--- RECORDS SUPPLIED ---

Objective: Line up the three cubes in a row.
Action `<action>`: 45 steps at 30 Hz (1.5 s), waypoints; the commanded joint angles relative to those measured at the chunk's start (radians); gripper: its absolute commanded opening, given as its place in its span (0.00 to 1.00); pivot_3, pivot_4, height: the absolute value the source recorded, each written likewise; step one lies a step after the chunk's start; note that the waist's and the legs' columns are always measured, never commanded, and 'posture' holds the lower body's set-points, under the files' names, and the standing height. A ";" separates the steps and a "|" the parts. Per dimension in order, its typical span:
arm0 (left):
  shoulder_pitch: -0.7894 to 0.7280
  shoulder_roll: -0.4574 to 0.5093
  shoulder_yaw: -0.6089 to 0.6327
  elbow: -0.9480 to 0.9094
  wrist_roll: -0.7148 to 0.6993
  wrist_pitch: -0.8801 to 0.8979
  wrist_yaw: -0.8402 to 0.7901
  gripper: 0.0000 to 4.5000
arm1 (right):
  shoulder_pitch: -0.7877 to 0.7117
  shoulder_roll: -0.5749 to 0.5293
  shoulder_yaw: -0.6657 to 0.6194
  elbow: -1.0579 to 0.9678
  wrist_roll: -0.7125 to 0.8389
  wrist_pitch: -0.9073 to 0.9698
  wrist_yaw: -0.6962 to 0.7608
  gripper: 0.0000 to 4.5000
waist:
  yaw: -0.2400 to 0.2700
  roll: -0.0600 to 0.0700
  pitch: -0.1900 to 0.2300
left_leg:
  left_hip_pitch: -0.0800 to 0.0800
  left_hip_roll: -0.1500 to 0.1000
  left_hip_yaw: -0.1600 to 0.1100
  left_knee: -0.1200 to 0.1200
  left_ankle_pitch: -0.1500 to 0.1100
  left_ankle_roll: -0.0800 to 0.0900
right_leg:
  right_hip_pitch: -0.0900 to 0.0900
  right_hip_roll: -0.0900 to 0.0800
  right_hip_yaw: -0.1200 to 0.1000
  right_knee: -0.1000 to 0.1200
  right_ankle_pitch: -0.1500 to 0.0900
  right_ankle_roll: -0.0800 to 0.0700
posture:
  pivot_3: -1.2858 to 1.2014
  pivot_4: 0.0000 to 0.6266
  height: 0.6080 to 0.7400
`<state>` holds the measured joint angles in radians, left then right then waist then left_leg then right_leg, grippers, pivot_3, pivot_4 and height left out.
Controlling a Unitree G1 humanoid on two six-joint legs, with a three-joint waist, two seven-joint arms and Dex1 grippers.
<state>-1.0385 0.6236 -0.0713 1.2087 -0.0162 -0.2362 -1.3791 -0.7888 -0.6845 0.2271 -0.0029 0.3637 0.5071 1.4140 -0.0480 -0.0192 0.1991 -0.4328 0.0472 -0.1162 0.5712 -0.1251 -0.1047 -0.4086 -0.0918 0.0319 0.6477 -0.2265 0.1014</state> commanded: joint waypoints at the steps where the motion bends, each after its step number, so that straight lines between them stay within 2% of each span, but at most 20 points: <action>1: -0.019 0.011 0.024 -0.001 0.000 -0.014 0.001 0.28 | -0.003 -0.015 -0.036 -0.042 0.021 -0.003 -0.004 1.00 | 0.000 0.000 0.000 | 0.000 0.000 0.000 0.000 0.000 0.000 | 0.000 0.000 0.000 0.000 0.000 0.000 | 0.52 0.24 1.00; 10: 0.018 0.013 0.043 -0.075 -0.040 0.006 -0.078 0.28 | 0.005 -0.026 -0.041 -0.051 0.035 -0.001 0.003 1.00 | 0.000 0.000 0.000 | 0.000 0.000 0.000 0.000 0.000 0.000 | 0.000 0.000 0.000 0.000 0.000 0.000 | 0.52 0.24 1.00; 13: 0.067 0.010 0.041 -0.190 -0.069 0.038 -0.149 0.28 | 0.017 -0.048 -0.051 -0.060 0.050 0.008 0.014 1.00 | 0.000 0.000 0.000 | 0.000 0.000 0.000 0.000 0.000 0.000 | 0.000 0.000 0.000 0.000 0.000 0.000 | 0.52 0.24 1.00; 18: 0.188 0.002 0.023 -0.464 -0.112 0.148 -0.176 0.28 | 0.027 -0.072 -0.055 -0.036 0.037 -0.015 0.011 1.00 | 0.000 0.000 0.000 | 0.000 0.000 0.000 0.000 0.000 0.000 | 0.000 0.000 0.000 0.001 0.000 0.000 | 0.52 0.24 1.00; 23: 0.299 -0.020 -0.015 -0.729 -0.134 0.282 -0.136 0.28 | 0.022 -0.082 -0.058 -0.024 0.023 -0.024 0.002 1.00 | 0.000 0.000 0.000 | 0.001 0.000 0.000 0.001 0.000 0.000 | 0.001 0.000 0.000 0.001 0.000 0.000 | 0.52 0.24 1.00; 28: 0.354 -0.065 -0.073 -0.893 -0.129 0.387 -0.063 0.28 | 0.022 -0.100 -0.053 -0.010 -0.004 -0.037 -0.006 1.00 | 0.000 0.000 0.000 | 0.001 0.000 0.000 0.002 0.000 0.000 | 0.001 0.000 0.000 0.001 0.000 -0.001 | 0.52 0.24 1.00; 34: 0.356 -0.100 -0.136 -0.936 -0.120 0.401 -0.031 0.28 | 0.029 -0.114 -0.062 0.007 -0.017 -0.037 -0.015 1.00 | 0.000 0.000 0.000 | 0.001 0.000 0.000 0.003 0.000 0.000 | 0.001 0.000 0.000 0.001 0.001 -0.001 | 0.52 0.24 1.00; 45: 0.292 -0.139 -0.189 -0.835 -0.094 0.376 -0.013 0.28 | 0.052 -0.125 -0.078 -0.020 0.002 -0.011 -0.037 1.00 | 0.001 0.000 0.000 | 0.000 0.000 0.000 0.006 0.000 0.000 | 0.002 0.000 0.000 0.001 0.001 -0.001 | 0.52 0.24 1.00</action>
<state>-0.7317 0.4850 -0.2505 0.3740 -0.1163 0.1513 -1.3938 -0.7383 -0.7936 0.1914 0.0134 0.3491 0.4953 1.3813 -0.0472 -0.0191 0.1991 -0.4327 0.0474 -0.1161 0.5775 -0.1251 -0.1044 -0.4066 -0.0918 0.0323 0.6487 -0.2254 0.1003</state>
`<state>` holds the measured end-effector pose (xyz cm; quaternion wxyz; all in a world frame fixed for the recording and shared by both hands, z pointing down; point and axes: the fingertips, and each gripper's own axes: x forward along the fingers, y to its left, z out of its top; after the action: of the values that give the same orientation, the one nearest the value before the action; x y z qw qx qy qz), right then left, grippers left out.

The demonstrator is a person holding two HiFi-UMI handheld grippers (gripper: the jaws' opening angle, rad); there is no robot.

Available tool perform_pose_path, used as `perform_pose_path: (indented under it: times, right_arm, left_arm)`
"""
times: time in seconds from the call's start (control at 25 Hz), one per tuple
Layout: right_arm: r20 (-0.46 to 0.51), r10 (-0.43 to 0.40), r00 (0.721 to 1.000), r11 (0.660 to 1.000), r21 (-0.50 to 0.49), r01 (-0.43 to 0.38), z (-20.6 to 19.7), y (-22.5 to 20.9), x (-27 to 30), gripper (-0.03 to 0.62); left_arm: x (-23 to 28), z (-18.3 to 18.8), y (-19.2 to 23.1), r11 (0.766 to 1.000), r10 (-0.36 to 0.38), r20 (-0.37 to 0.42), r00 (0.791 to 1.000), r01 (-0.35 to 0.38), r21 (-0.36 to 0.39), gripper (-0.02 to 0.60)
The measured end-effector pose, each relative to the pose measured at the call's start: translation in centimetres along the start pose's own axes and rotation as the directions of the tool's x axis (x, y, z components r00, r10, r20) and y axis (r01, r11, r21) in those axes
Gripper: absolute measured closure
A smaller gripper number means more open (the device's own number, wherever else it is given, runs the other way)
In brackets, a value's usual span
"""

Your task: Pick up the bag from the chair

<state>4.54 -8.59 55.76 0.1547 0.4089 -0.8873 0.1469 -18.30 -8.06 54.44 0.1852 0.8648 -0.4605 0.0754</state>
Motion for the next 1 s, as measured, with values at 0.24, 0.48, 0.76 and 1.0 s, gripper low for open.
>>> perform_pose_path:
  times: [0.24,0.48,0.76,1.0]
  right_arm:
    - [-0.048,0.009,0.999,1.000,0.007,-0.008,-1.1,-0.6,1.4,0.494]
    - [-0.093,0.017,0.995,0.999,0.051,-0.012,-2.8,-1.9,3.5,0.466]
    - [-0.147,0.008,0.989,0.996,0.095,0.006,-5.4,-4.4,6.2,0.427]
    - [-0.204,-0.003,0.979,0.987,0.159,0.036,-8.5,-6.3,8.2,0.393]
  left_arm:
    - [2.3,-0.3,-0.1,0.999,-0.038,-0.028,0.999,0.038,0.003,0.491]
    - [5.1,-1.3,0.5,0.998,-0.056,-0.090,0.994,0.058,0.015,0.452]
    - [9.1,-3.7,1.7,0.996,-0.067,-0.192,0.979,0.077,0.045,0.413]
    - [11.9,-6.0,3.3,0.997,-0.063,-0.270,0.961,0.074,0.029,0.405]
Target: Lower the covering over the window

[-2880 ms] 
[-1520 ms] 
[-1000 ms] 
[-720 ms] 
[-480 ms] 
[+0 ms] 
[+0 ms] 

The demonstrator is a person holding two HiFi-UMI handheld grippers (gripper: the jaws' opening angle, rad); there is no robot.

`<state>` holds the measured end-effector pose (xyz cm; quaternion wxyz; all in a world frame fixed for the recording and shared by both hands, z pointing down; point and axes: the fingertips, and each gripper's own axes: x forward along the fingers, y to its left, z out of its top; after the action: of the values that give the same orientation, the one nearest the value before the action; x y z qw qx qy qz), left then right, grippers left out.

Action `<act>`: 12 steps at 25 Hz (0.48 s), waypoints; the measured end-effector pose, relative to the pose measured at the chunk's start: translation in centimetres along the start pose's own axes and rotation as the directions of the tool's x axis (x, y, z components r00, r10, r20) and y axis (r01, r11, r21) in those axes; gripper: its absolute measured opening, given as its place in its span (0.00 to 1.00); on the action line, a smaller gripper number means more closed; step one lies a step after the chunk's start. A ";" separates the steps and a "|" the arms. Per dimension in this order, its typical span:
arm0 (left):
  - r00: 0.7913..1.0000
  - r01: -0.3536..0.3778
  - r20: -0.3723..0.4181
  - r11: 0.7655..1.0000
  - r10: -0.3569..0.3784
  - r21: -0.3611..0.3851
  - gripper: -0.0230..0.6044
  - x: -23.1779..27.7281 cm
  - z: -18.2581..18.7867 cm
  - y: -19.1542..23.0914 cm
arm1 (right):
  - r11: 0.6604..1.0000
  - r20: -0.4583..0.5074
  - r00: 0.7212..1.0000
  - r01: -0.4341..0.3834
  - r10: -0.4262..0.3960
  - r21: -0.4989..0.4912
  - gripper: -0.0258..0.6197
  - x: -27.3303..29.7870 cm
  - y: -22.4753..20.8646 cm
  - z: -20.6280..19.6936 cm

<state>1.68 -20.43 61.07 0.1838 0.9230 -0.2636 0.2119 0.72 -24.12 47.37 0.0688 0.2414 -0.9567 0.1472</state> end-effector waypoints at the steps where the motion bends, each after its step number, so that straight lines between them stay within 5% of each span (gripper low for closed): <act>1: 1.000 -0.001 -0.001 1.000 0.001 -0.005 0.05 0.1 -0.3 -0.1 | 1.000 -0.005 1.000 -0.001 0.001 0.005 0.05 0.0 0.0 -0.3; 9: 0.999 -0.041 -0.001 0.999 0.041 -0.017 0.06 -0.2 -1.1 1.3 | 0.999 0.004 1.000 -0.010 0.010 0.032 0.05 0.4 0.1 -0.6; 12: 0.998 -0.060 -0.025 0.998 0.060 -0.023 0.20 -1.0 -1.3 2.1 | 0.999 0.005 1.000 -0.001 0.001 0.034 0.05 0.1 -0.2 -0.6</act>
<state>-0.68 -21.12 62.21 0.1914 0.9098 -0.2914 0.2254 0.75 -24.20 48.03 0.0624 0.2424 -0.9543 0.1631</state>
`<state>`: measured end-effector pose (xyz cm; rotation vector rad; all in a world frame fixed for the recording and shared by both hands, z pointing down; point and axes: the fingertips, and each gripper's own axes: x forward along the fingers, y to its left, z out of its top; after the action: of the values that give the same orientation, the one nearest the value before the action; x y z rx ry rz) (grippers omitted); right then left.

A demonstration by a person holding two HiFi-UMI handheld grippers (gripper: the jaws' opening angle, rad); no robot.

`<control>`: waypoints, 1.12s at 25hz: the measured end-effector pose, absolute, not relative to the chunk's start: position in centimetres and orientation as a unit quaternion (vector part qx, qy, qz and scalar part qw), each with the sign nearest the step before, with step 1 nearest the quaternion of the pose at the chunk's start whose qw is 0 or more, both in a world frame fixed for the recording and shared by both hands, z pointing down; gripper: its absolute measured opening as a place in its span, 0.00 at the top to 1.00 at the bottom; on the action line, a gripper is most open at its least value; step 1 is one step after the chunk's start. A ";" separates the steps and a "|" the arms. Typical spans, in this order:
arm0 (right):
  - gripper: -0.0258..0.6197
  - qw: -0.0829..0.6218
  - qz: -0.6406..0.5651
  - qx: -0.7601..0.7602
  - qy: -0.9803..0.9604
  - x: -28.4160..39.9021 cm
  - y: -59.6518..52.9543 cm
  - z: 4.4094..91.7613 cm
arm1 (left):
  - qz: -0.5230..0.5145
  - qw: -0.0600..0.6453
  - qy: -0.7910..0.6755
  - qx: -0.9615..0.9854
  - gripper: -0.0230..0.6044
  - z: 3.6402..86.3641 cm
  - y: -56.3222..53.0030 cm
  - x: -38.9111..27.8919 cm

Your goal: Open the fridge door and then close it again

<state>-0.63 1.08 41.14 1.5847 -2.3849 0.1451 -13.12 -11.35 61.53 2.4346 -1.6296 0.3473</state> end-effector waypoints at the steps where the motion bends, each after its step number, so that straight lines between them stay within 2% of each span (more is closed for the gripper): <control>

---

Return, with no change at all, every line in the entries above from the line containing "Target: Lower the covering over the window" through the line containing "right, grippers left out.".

• **SOLUTION FOR THIS EXERCISE**:
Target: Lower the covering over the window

[-2880 ms] 
[-1520 ms] 
[-1000 ms] 
[-720 ms] 
[-480 ms] 
[+0 ms] 
[+0 ms] 

The demonstrator is a person holding two HiFi-UMI handheld grippers (gripper: the jaws' opening angle, rad); there is no robot.

`<state>` holds the measured end-effector pose (xyz cm; quaternion wxyz; all in a world frame fixed for the recording and shared by both hands, z pointing down; point and axes: the fingertips, and each gripper's own axes: x forward along the fingers, y to its left, z out of its top; after the action: of the values that give the same orientation, the one nearest the value before the action; x y z qw qx qy qz), left then right, grippers left out.

What the exercise asked for is now complete.